We've talked ad nausea this offseason about all the issues the New Orleans Saints have had. Controversy upon suspensions upon front office ineptitude has now driven us to the beautiful part of the offseason in which we reside—OTAs.
Now is the time Joe Vitt, Steve Spagnuolo, Aaron Kromer and Pete Carmichael (as well as all the other assistant coaches) get to hunker down and do what they do best—coach football. Done are the scouting evaluations, draft meetings, free agency visits and other crap most NFL coaches tire of quickly.
These guys finally get to do what they love, which is simply coach ball.
Of course, coaching in OTAs is also a matter of evaluating the players in the building. That is a huge part of what takes place throughout the offseason program and training camp. They must make a decision based on what they see during these practices and the ones in late July and August to determine who makes the opening-day roster.
And they get the opportunity to begin planning the ways in which they will implement certain players into certain packages while determining which players will get some of the key roles on the football team.
The New Orleans Saints have a number of players whom coaches are excited to place in the lineup of the black and gold when September 9 rolls around.
As the Saints began their OTA practices this past week, they had a bit of a surprise for all football experts. Second-year defender Martez Wilson was placed on the second-team defensive line as right defensive end alongside fellow second-year defensive end Greg Romeus.
It's clear Joe Vitt and Steve Spagnuolo just want to get Wilson in the game somehow. Wilson was used at times as a rush end at Illinois, so it's not as if this is some wacky experiment bound to fail.
The team loves his explosion and motor, which will help him get pressure on the quarterback early and often. But don't expect it to be an all-or-nothing move for Wilson.
Most likely Wilson will go back and forth between the end spot and outside linebacker. But even if he is to stay at end permanently, Wilson is the perfect fit for the zone and zone-blitz scheme Steve Spagnuolo is bringing to The Crescent City.
Due to Drew Brees' absence, Chase Daniel is receiving the first-team reps at quarterback. Pete Carmichael has claimed that he will continue to operate in a status quo manner without Drew Brees under center.
In fact, the implementation and design of the offense has not changed one bit. Daniel is running the offense to rave reviews among coaches and players.
No one's going to mistake Daniel for the two-time NFL offensive player of the year, but note that Daniel is more than capable of maintaining the flow of the offense at least for the remainder of the offseason.

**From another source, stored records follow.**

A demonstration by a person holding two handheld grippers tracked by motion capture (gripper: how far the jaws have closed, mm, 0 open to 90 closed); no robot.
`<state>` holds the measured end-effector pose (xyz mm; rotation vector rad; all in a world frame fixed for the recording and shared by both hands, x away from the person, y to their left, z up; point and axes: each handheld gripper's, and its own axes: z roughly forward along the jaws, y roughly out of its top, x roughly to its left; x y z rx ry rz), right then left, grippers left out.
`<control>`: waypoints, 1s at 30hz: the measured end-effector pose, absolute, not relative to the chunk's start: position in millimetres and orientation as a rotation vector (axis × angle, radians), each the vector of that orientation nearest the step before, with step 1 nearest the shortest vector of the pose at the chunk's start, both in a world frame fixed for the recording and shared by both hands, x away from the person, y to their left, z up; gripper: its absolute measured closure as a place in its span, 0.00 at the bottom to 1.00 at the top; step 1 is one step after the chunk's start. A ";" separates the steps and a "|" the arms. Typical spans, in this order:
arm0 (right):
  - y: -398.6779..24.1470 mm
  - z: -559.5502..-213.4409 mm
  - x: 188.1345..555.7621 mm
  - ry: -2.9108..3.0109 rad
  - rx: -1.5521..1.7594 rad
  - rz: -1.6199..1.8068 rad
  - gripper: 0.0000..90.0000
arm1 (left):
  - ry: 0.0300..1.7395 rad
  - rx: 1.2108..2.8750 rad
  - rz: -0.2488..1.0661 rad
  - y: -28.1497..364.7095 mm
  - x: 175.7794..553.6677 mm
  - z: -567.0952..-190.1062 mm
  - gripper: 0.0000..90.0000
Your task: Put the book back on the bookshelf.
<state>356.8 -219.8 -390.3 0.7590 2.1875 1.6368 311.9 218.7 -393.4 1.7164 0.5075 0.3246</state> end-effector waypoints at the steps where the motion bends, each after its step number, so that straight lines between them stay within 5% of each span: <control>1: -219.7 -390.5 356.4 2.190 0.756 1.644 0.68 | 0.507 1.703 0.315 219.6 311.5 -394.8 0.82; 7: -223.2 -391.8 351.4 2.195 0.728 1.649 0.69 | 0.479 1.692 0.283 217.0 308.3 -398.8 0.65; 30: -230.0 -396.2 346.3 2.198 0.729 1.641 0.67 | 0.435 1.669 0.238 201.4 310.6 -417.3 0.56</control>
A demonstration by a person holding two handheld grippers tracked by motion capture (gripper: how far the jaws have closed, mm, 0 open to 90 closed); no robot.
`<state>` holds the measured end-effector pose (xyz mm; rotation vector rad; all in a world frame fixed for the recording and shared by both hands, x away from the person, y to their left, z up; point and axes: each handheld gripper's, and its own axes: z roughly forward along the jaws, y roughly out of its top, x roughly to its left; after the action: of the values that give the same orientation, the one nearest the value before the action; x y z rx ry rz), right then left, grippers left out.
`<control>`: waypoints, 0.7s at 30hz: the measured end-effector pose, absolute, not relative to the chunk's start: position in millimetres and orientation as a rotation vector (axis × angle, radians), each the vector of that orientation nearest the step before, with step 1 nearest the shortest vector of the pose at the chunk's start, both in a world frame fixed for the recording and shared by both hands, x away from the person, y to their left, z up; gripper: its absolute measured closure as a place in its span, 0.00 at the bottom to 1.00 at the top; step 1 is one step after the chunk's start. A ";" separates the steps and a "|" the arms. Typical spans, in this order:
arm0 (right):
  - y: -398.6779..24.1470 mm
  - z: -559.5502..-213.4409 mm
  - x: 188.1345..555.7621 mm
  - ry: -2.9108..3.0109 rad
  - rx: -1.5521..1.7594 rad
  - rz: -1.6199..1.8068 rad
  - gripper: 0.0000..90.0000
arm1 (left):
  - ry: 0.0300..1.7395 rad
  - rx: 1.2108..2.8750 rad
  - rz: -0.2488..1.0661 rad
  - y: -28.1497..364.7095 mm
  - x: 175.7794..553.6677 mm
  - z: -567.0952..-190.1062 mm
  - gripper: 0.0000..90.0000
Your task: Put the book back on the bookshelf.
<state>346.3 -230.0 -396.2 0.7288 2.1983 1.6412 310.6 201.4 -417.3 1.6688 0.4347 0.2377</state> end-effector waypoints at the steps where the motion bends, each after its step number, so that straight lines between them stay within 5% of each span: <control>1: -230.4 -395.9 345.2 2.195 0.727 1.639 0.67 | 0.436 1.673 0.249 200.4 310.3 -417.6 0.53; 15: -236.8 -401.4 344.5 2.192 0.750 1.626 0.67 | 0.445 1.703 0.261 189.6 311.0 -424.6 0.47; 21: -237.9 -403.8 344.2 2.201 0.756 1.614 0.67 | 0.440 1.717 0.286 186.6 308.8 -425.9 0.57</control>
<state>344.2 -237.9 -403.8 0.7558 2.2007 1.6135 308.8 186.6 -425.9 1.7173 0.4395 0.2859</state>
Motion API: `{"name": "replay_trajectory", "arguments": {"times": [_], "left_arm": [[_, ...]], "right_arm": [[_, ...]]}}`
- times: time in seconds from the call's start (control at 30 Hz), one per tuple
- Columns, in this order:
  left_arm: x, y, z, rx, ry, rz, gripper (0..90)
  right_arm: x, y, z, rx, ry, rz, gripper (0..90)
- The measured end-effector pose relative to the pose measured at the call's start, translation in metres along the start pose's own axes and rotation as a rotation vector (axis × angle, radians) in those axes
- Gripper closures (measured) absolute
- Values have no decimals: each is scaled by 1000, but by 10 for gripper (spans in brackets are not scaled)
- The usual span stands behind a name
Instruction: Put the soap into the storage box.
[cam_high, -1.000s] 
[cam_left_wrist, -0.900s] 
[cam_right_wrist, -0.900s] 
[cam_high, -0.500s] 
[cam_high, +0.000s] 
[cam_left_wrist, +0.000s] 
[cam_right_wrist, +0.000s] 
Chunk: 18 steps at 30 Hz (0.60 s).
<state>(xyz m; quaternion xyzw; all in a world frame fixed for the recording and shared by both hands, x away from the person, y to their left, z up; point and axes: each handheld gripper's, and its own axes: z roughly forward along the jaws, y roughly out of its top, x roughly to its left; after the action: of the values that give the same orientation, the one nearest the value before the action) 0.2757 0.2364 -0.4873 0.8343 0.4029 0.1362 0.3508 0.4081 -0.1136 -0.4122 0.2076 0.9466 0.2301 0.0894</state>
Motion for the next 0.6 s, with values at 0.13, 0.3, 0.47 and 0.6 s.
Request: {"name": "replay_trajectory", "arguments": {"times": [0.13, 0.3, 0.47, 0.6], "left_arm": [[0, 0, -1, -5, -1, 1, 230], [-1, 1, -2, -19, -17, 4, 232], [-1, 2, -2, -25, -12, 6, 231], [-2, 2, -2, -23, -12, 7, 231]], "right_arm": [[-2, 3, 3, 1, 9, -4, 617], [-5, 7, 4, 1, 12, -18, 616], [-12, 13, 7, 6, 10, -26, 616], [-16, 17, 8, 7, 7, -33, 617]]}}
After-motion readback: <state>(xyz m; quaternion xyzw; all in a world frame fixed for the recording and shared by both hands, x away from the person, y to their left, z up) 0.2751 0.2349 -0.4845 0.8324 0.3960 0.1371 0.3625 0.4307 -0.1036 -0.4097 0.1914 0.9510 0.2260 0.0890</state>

Even more importantly, though, is if Daniel is able to wow during the team's five preseason games, he could become quite the coveted treasure next offseason in free agency or via a trade.
Since the majority of OTAs are spent teaching base stuff, Greg Romeus was a second-string starter (if there were such a thing) in the first go-round of OTAs.
Fans and coaches alike are excited about the possibilities Romeus provides for this particular defense. The former Pitt Panther stud is capable of providing tremendous pass rush as he uses his natural burst and pass-rushing moves to get to the quarterback.
During OTAs, Romeus has impressed with his ability to do all those things well. His presence along with Martez Wilson's could provide quite a pass rush in 2012 and beyond.
Cameron Jordan is responding to the new defense that Steve Spagnuolo has brought to New Orleans. The team will still blitz, but will do so in a much more responsible manner by playing zone behind it and sometimes even dropping defensive linemen into coverage.
Jordan is also expected to move inside on passing downs sometimes. His versatility was clearly his best attribute as a draft prospect in 2011. That factor will be what makes or breaks his success in Spagnuolo's defense this year and for years to come.
In OTAs, Jordan has proven to be an intelligent player capable of moving all over the field. That's good news for the entire Saints defense.
Though David Hawthorne was a relative unknown playing up in the great Pacific Northwest, Saints coaches are ecstatic to have him now wearing the black and gold.
Hawthorne will instantly be plugged into the outside linebacker position while also playing a middle linebacker-type position in the nickel defense along with Curtis Lofton. At least that's how the team has used him thus far.
That role fits Hawthorne's skill set well. He figures to roam sideline to sideline to make tackles and cover the field well in pass coverage.
There is little doubt Hawthorne's presence will make this defense a good unit. In fact, between him, Lofton and Chris Chamberlain, the Saints are likely to have one of the top five linebacker units in the league. And they may make up one of the best defenses in the league as they play more zone coverage and feature a better pass rush.